WORK INSTRUCTIONS — Show the lines below where "motion" occurs.

[Opening TASK INPUTS section]

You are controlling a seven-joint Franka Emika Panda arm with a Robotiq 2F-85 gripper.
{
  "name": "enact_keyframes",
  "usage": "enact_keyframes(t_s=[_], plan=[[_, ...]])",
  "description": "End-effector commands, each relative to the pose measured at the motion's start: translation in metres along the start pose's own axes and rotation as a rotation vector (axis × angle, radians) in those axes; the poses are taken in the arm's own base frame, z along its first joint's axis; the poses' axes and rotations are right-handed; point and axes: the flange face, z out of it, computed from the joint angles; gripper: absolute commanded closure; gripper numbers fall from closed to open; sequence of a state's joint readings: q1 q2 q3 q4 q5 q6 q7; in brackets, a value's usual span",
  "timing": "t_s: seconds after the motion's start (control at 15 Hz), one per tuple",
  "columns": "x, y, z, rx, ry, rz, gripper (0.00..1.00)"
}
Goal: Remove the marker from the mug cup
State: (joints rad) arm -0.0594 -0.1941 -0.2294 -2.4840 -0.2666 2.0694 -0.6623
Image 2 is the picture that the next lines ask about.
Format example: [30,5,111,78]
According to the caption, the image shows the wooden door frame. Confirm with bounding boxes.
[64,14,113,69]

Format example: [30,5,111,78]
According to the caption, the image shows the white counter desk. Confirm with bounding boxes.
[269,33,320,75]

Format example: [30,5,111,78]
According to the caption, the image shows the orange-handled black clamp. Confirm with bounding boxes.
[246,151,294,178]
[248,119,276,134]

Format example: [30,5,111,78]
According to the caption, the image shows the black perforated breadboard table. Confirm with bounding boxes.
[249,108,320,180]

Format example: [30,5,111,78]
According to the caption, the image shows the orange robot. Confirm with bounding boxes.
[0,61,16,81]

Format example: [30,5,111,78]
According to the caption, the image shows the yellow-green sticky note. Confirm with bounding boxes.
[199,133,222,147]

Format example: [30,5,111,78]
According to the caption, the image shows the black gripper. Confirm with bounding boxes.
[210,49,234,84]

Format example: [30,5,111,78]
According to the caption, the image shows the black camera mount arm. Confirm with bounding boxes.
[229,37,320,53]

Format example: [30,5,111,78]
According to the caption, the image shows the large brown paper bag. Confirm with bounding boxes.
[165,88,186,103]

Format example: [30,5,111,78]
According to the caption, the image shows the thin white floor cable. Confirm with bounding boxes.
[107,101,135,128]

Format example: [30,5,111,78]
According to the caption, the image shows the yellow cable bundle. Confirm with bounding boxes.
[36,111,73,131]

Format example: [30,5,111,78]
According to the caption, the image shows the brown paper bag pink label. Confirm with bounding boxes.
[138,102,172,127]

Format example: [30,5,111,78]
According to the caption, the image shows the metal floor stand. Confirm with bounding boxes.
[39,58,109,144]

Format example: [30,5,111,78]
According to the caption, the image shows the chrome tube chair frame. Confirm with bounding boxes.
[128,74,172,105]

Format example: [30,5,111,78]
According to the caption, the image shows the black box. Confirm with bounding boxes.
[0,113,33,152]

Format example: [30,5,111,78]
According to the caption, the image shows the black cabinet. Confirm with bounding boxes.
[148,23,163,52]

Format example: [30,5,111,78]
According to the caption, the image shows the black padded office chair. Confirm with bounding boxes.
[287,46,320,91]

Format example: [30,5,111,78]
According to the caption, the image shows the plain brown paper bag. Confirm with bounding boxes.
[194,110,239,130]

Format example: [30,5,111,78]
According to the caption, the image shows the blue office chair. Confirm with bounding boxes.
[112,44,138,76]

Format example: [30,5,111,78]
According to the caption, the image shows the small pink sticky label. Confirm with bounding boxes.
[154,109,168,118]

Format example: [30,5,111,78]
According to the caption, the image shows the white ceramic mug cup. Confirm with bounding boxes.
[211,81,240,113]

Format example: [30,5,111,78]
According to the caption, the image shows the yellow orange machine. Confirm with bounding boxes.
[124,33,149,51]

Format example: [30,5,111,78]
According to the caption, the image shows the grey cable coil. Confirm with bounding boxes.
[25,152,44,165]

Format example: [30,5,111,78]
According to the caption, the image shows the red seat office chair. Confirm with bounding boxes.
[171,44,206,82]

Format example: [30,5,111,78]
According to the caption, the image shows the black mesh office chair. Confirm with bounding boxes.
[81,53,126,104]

[Closing TASK INPUTS section]

SOLUTION TO THIS PROBLEM —
  "description": "End-effector commands, each relative to the pose measured at the motion's start: translation in metres along the start pose's own axes and rotation as a rotation vector (axis × angle, radians) in those axes; the poses are taken in the arm's own base frame, z along its first joint's axis; the poses' axes and rotations are right-handed; point and axes: the flange face, z out of it, computed from the joint angles; gripper: absolute commanded closure; gripper numbers fall from closed to open; sequence of a state's joint readings: q1 q2 q3 q4 q5 q6 q7; in brackets, a value's usual span",
  "timing": "t_s: seconds after the motion's start (control at 15 Hz), one per tuple",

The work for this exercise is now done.